Biens mal acquis : une étape décisive de franchie

crédit photo : Jérôme Leroy / AFP

Biens mal acquis : une étape décisive de franchie

C’est désormais une certitude, la France va accueillir le premier procès d’un cas emblématique de la lutte contre la corruption et le népotisme, presque dix ans après les premiers dépôts de plaintes.

L’accusé dans cette affaire, Teodoro Obiang, est le fils du Président de Guinée Equatoriale, depuis longtemps installé au pouvoir.

Il est accusé d’avoir détourné une somme estimée à environ 200 millions d’euros de fonds publics* (225 millions de dollars), à des fins privées. Les images de ses voitures de luxe saisies aux abords de son hôtel particulier parisien demeurent le symbole le plus fort du décalage entre les conditions de vie de la population de Guinée Equatoriale et celles de celui que son père a récemment nommé vice-président.

Dans cette enquête, la plainte est portée par la société civile, dont la détermination a permis  de mettre en action la justice française.

Cette affaire, c’est le fameux dossier des “biens mal acquis”.

En 2007, l’association Sherpa, qui protège et défend des populations victimes de crimes économiques, déposa plainte contre trois hommes politiques africains et des membres de leur entourage accusés d’avoir siphonné les caisses des états. La plainte de Sherpa prenait appui sur un rapport du CCFD Terre Solidaire, une autre ONG française de solidarité internationale. Un an plus tard Transparency France rejoignit Sherpa en se constituant partie civile.

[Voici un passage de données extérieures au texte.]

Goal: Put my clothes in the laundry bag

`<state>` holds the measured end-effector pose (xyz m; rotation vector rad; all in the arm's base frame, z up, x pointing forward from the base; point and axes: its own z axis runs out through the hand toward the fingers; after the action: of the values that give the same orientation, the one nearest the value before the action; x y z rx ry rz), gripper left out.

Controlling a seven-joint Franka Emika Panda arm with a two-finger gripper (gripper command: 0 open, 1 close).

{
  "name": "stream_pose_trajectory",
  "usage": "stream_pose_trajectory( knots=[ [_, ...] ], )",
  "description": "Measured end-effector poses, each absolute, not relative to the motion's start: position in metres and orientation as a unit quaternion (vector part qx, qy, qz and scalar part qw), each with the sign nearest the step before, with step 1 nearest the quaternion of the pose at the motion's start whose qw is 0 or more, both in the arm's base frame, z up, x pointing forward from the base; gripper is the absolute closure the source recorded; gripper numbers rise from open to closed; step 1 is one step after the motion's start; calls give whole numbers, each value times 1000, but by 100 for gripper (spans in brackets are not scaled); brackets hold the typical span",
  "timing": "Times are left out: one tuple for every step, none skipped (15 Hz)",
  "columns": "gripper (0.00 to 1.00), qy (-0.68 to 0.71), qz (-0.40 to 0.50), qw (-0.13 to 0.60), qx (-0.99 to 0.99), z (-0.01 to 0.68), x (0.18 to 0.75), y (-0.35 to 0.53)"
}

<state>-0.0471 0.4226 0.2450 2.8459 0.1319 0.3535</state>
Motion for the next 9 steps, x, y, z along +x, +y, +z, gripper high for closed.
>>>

Nous avions conscience, dès le départ, de nous engager sur un long chemin.

Initialement, les plaintes furent déposées à l’encontre des présidents Teodoro Obiang, Denis Sassou-Nguesso, président de la République du Congo et Omar Bongo, président du Gabon. Les accusations : détournement d’argent public pour un usage privé. Les enquêtes sont toujours en cours en ce qui concerne le Gabon et la République du Congo.

Nous disposions d’éléments de preuve et nous étions soutenus par Grégory Ngbwa Mintsa, citoyen gabonais et figure de la lutte anti-corruption.
La volonté de Grégory était de démontrer comment les populations souffraient de la dilapidation de l’argent public par des dirigeants corrompus.

Gregory Ngbwa Mintsa
Gregory Ngbwa Mintsa

Grégory fut nominé par Transparency International pour le prix de l’intégrité 2010. Hasard du calendrier, il reçut cette distinction le lendemain même de la décision par laquelle la Cour de Cassation nous autorisa à poursuivre notre action en justice. 

Ce fut une décision historique qui ouvra la voie aux nombreux dépôts de plainte déposés depuis en France par les associations anti-corruption. En 2013, la loi française fut même modifiée pour consacrer cette évolution.

Décédé en 2014, Grégory avait osé mettre en cause la légalité des achats de luxe de l’ancien président Omar Bongo alors qu’un tiers de la population gabonaise vit en dessous du seuil de pauvreté. Il ne cessa jamais de prendre la parole. Malgré le harcèlement dont il fut victime, il ne s’est jamais tu.

Dans le dossier équato-guinéen, Obiang déposa tous les recours possibles pour tenter de freiner la procédure française tandis que nous nous battions pour que les enquêtes progressent. Notre président Daniel Lebègue, fut même l’objet de poursuites en diffamation dont il sortit vainqueur.

Le 5 septembre 2016, trois juges français ont finalement décidé du renvoi de Obiang devant le tribunal correctionnel.

Le cas Obiang représente près d’une décennie de lutte contre l’impunité et la grande corruption menée grâce au soutien et au talent de notre avocat, Maître William Bourdon, président de l’association Sherpa, sans qui ce dossier n’aurait jamais vu le jour et connu de tels développements. Nous attendons désormais avec impatience la tenue de ce premier procès.